(Task directions): Using the records below, quote only the span that opens with the line containing "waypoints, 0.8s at" and closes with the line containing "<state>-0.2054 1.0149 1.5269", exactly and inclusively.

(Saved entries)

■ ■ ■ ■

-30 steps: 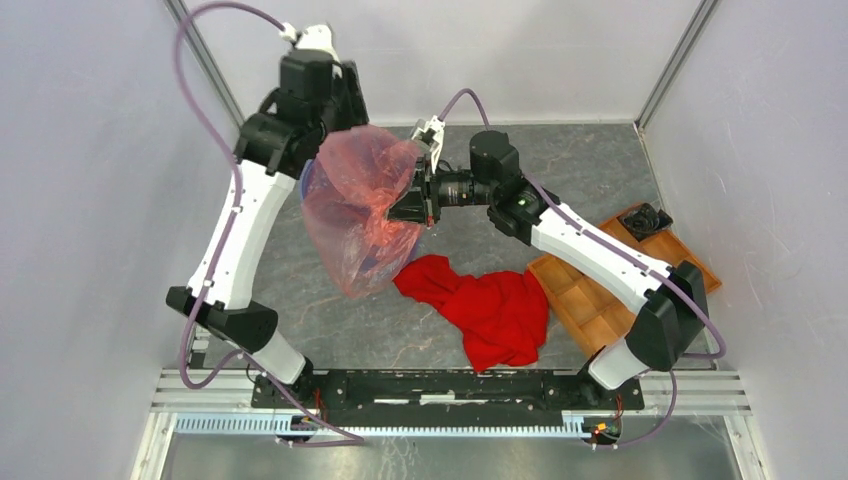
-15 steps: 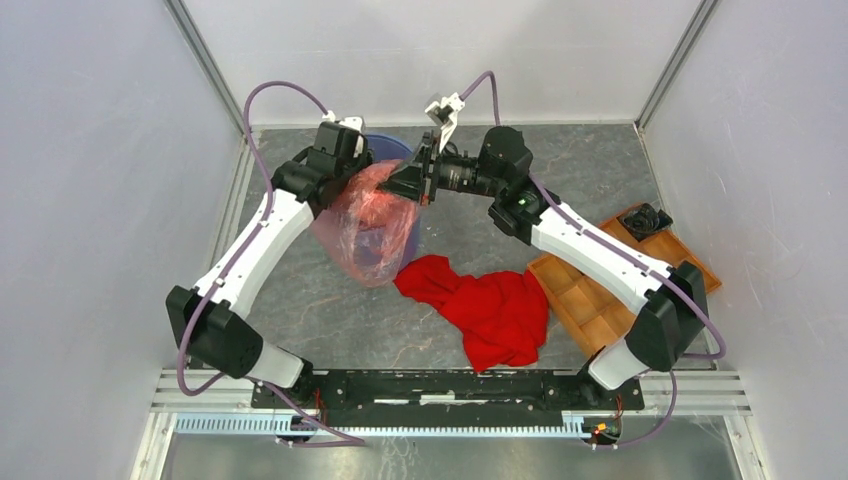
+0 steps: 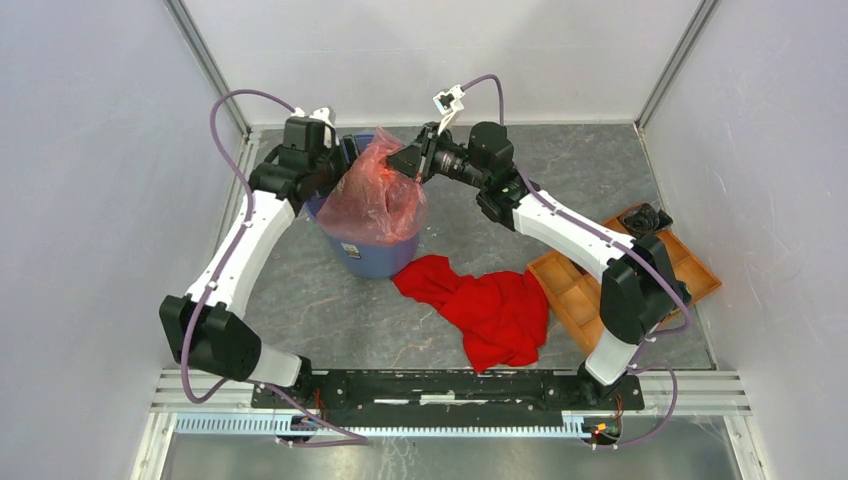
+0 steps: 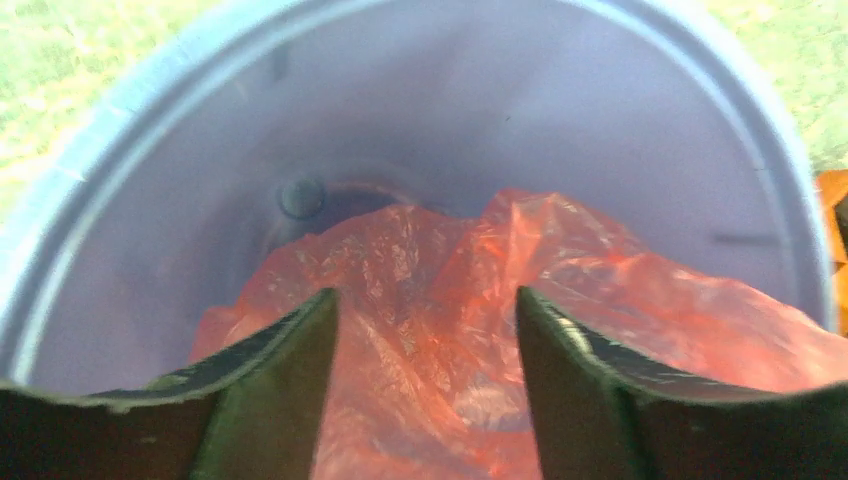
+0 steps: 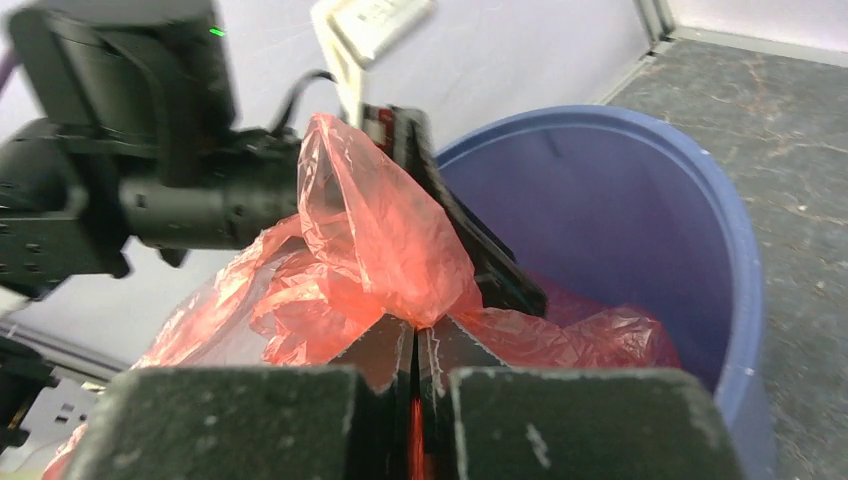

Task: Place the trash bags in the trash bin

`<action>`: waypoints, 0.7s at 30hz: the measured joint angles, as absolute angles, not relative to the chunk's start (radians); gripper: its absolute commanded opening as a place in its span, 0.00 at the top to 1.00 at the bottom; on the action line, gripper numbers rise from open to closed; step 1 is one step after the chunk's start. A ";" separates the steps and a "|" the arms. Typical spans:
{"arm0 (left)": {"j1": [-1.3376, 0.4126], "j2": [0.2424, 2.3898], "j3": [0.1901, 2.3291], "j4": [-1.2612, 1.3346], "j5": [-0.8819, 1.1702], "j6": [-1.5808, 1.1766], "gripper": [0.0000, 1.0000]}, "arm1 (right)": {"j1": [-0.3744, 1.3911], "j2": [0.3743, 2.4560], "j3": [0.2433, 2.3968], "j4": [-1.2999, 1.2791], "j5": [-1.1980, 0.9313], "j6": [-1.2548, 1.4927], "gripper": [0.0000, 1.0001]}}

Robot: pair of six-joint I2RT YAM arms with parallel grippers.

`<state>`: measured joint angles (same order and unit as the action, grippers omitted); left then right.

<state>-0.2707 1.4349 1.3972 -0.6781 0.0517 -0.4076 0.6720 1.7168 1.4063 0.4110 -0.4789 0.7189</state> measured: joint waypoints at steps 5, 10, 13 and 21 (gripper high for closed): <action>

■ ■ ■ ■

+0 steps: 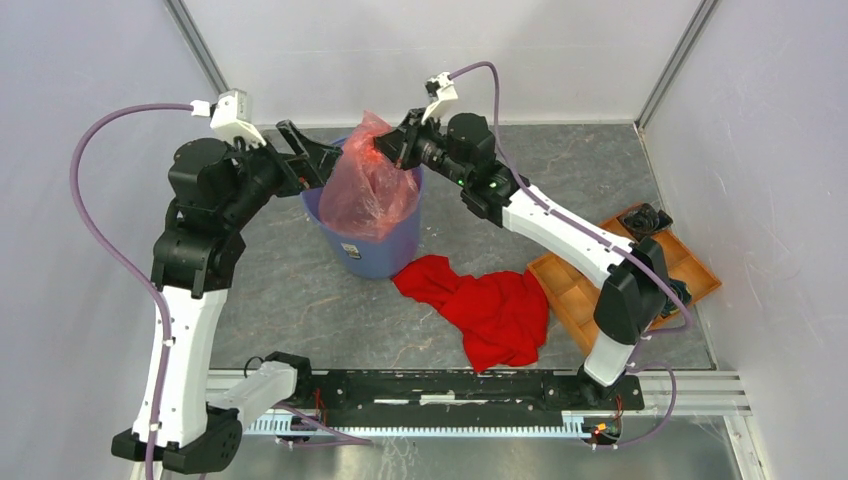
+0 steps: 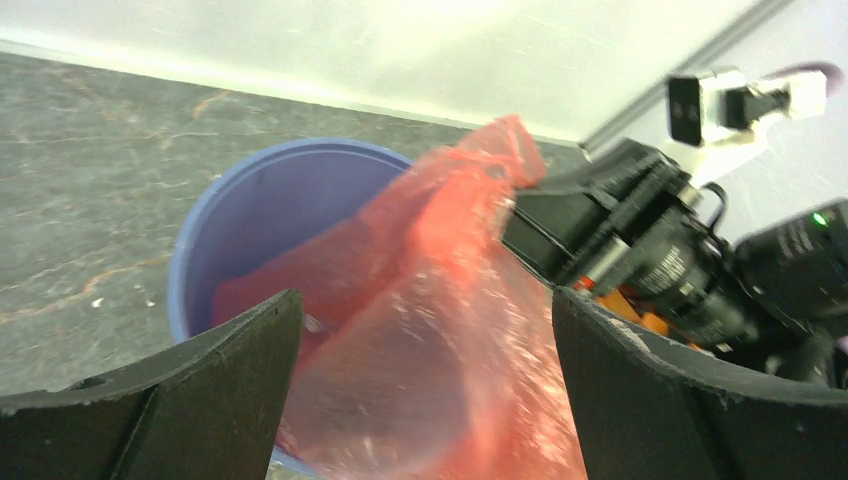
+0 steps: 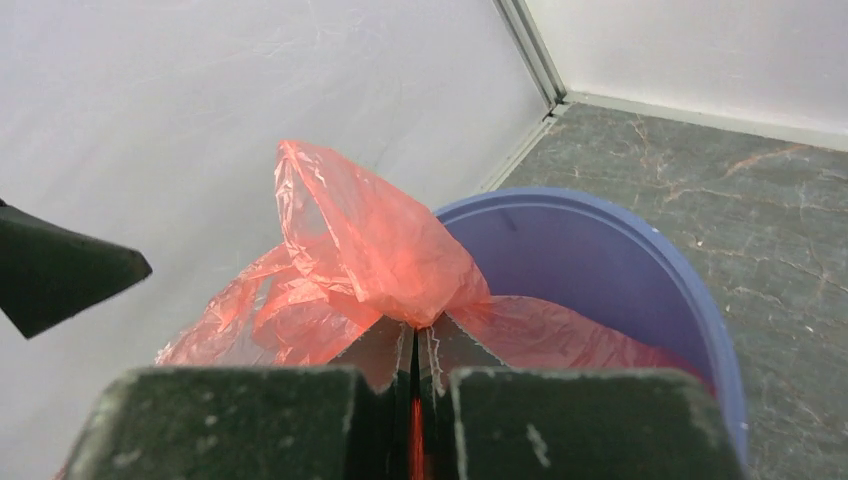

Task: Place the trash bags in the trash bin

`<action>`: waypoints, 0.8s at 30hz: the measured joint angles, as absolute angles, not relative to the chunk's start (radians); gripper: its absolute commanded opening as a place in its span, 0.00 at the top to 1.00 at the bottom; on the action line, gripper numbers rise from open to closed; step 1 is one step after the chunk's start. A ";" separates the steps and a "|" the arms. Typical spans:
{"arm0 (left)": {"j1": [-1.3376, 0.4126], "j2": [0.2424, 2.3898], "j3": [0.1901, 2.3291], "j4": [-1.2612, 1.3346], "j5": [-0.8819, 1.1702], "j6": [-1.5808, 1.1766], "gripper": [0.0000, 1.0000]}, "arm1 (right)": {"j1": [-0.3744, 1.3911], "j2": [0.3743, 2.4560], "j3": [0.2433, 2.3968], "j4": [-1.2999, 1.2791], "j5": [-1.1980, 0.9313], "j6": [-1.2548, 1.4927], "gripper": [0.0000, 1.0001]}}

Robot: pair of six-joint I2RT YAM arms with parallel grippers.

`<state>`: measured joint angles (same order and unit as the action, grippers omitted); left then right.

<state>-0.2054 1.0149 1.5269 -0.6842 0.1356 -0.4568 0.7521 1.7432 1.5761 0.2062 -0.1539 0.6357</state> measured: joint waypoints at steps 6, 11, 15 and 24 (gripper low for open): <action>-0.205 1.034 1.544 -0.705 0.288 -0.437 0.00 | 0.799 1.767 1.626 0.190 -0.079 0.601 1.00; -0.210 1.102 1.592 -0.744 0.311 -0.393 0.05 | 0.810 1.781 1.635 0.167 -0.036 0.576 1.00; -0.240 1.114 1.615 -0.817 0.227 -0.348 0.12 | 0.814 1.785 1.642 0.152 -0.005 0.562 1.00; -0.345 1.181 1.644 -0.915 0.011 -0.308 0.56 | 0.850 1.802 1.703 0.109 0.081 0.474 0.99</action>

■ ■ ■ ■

(Finished exercise):
`<action>`: waypoints, 0.8s at 30hz: the measured joint angles, as absolute angles, not relative to the chunk's start (radians); gripper: its absolute commanded opening as a place in its span, 0.00 at the top to 1.00 at the bottom; on the action line, gripper numbers rise from open to closed; step 1 is one step after the chunk's start. A ";" separates the steps and a "|" the arms. Typical spans:
{"arm0 (left)": {"j1": [-1.3376, 0.4126], "j2": [0.2424, 2.3898], "j3": [0.1901, 2.3291], "j4": [-1.2612, 1.3346], "j5": [-0.8819, 1.1702], "j6": [-1.5808, 1.1766], "gripper": [0.0000, 1.0000]}, "arm1 (right)": {"j1": [-0.3744, 1.3911], "j2": [0.3743, 2.4560], "j3": [0.2433, 2.3968], "j4": [-1.2999, 1.2791], "j5": [-1.1980, 0.9313], "j6": [-1.2548, 1.4927], "gripper": [0.0000, 1.0001]}}

Robot: pair of six-joint I2RT YAM arms with parallel grippers.

`<state>`: measured joint angles (same order and unit as the action, grippers omitted); left then right.

<state>-0.2054 1.0149 1.5269 -0.6842 0.1356 -0.4568 0.7521 1.7432 1.5761 0.2062 -0.1539 0.6357</state> measured: joint waypoints at steps 6, 11, 15 and 24 (gripper low for open): <action>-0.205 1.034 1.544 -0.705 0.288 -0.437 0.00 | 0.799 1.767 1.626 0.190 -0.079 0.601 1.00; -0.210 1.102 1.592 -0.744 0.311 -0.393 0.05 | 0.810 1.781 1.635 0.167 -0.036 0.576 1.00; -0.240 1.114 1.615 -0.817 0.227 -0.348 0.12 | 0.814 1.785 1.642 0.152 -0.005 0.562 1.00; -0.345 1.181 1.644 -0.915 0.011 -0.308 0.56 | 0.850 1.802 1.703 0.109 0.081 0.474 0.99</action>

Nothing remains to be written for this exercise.